#### Instructions to follow:
Please keep to the lines below from the one with "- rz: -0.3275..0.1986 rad" through the one with "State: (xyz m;", and restate them word for word, ends included.

#### Data section:
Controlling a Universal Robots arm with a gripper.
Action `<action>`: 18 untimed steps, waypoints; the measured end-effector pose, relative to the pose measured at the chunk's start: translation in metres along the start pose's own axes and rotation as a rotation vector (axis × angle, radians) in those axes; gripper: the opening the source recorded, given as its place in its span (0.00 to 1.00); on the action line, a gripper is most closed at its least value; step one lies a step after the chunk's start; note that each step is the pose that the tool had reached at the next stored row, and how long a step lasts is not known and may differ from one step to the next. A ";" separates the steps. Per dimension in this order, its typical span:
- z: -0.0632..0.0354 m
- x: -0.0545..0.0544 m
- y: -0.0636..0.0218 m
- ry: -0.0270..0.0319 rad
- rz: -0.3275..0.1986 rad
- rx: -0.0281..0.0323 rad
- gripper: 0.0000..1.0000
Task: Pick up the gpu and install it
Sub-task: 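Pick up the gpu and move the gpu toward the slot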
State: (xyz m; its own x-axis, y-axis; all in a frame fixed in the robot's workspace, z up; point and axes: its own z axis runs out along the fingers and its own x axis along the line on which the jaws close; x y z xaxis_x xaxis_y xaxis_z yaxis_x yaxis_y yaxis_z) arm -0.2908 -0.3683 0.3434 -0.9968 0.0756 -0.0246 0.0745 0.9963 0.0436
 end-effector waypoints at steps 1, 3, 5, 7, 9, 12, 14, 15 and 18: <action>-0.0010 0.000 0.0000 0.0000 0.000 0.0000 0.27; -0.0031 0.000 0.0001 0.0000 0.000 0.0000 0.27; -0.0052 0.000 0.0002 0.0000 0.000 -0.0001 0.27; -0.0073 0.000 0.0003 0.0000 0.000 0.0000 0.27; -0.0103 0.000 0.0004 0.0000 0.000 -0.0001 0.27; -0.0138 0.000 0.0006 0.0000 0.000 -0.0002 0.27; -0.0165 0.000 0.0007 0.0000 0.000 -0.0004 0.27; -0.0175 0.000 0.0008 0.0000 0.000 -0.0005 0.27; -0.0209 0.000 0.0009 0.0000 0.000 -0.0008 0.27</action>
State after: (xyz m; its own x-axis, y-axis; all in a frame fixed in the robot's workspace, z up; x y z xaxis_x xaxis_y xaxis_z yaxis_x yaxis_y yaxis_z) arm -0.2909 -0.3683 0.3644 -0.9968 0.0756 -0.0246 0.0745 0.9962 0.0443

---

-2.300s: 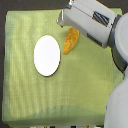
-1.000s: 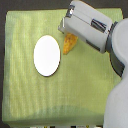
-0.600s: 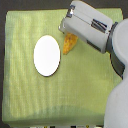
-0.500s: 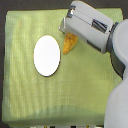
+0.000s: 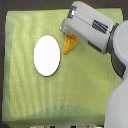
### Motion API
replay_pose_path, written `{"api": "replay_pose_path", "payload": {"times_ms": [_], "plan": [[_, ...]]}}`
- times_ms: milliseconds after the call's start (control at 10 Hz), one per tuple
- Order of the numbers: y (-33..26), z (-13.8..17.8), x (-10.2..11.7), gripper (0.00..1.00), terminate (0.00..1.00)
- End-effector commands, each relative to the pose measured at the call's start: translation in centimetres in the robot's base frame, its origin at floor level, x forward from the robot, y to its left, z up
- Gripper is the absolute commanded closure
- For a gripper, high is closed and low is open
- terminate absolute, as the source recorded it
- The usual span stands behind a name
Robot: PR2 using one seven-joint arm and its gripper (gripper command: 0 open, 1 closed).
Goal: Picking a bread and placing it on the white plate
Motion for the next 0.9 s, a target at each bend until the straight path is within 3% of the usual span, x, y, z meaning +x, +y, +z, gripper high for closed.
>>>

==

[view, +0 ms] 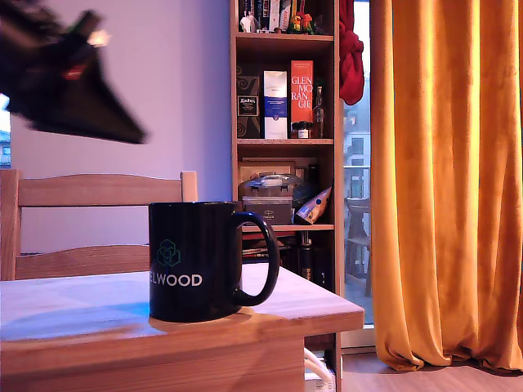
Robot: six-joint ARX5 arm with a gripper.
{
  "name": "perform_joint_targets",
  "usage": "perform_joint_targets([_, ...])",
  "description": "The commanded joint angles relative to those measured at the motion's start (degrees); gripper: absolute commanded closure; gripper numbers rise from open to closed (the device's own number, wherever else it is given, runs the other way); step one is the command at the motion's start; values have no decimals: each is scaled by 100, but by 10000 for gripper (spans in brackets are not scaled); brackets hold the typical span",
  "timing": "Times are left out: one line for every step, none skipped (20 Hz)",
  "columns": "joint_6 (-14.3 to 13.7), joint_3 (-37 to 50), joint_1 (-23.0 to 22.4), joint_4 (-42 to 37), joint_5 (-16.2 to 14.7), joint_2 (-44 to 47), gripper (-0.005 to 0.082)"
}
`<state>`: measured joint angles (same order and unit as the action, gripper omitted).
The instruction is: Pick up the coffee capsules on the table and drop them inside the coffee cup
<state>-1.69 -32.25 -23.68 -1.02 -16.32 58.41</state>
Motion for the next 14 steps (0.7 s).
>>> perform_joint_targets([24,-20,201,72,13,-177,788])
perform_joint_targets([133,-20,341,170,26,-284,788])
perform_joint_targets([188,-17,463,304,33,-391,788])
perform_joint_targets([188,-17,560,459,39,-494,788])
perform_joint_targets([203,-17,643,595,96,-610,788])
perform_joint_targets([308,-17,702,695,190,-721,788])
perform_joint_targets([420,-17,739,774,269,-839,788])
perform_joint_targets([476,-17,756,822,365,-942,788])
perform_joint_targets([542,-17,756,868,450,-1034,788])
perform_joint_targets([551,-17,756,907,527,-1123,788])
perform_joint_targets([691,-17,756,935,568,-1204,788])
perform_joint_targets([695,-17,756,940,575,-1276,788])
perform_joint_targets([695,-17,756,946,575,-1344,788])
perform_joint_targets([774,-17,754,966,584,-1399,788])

#### Reply to the exercise:
- rz: -0.3275..0.1986 rad
- rx: -0.0281..0.0323 rad
- gripper: 0.0000..1.0000
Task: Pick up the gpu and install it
Sub-task: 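Pick up the gpu and move the gpu toward the slot
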State: (xyz m; its own x-axis, y-axis; all in a frame fixed in the robot's workspace, z up; point and axes: its own z axis runs out along the fingers and its own x axis along the line on which the jaws close; x y z xaxis_x xaxis_y xaxis_z yaxis_x yaxis_y yaxis_z) arm -0.2908 -0.3683 0.3434 -0.9968 0.0756 -0.0246 0.0745 0.9963 0.0436

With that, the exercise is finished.